Given data section start

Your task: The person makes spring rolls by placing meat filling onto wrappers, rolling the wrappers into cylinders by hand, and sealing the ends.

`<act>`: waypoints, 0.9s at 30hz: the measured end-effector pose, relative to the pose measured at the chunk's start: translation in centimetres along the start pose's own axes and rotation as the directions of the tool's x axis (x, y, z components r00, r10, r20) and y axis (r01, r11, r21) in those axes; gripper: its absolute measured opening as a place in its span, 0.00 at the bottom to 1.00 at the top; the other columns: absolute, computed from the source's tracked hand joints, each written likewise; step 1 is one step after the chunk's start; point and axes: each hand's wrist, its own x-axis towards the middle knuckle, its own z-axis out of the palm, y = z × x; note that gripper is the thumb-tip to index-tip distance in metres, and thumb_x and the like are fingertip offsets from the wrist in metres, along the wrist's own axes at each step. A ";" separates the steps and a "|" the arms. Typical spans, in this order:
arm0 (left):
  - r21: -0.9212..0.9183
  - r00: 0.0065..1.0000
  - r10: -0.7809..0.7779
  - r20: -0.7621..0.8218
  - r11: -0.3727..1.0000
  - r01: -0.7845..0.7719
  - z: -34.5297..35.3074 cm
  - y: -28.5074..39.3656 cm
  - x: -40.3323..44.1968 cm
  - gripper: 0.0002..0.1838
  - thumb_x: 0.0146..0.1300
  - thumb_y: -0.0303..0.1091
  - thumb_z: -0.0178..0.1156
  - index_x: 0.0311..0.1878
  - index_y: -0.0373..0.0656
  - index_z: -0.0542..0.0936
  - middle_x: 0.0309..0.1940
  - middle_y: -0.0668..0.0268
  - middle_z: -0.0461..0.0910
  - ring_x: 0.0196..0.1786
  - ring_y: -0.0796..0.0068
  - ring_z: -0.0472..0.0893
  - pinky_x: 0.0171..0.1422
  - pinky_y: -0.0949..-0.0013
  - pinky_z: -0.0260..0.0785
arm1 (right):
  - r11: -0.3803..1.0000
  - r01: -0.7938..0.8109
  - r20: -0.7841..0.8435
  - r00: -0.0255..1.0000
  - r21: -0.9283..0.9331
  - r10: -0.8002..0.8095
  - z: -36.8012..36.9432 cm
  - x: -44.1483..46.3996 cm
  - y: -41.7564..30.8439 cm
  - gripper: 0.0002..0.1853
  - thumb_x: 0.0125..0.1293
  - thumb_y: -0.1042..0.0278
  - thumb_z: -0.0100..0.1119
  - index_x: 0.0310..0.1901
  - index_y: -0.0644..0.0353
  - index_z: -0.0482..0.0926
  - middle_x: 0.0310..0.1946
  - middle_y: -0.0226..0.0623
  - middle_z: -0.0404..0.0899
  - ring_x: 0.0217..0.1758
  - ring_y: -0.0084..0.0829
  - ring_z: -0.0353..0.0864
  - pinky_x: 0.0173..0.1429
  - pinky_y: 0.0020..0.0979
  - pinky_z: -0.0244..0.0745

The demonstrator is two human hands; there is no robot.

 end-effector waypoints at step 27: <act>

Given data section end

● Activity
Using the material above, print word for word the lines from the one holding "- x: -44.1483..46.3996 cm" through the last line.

● Solution to this problem
  - x: -44.1483..46.3996 cm
  - y: -41.7564..30.8439 cm
  - gripper: 0.0002..0.1853
  - thumb_x: 0.0125..0.1293
  - thumb_y: -0.1042..0.0278
  - thumb_z: -0.0100..0.1119
  - index_x: 0.0310..0.1901
  - index_y: -0.0644..0.0353
  - index_z: -0.0482..0.0926
  - middle_x: 0.0310..0.1946
  - middle_y: -0.0226..0.0623
  - middle_z: -0.0404..0.0899
  - ring_x: 0.0217..0.1758
  - ring_y: -0.0084..0.0829
  - ring_z: -0.0353..0.0864
  - pinky_x: 0.0173..0.1429
  - pinky_y: 0.0020..0.0979
  - pinky_z: -0.0244..0.0745

The demonstrator is two human hands; there is no robot.

 end-effector waypoints at step 27: <act>

Nothing further belongs to this answer.